Debt deflation cometh...

https://wolfstreet.com/2019/05/16/uk-banks-double-down-on-high-risk-mortgage-products-to-prop-up-housing-market/

UK Banks Double Down on High-Risk Mortgage Products to Prop Up Housing Market

by Don Quijones • May 16, 2019 • 23 Comments • Email to a friend

Like the mortgage crisis never happened.

By Don Quijones, Spain, UK, & Mexico, editor at WOLF STREET.

As the UK housing market is facing serious challenges, a high-risk relic of the last housing bubble is staging a big comeback: the interest-only mortgage. This financial product, often held up as the epitome of irresponsible lending, is hitting the market at a faster rate than at any time since the 2008 financial crisis.There are now 193 of these mortgage products available — almost double the 102 that existed six years ago.

With these mortgages, the borrower pays only the interest on the loan but makes no principal payments, and therefore doesn’t built up equity in the property. At the end of the loan’s term, the full balance becomes due all at once. Borrowers are supposed to have an investment plan in place, such as an endowment policy, to pay off the debt. But many of these policies have under-performed, meaning that borrowers now face a shortfall.

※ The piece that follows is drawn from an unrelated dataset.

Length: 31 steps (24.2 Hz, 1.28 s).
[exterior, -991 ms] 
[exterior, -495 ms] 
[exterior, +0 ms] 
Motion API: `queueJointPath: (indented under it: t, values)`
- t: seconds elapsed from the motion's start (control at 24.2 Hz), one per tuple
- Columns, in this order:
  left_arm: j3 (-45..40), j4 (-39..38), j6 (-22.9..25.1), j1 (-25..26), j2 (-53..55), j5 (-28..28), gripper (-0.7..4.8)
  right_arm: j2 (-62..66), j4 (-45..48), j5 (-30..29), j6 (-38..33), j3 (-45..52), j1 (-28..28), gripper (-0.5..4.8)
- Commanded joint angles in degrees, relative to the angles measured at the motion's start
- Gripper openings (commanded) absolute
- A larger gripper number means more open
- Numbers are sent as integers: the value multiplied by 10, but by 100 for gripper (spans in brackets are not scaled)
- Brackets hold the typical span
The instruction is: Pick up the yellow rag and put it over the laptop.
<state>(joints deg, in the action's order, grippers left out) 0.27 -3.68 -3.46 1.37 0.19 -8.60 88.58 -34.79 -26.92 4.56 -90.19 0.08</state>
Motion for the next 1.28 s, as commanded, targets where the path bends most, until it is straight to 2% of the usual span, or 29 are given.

If borrowers cannot refinance the mortgage or make other arrangements with the lender, they will end up losing their homes. Given that an estimated one in five UK mortgage holders has an interest-only loan, working out at a grand total of around 1.7 million mortgages with an aggregate value of £250 billion, this could be a serious problem.

It’s unclear how many of the debtors will actually be able to pay off the principal once it comes due. Those in homes with negative equity may be offered a lifetime mortgage, which will allow them to keep making payments on their home until the day they die, at which point the bank takes possession of the property.

Some lenders may offer borrowers the chance to extend the term of the mortgage while switching the loan to a repayment basis. But this is likely to be financially crippling for many. In an example provided by the Financial Conduct Authority (FCA), an elderly couple is accustomed to paying £313 a month on their 25-year, £125,000 interest-only mortgage. But if, on the loan’s maturity, the lender extends the term of the contract by 10 years and switches it to repayment, their monthly payments would increase almost 400% to £1,208, assuming a 3% interest rate.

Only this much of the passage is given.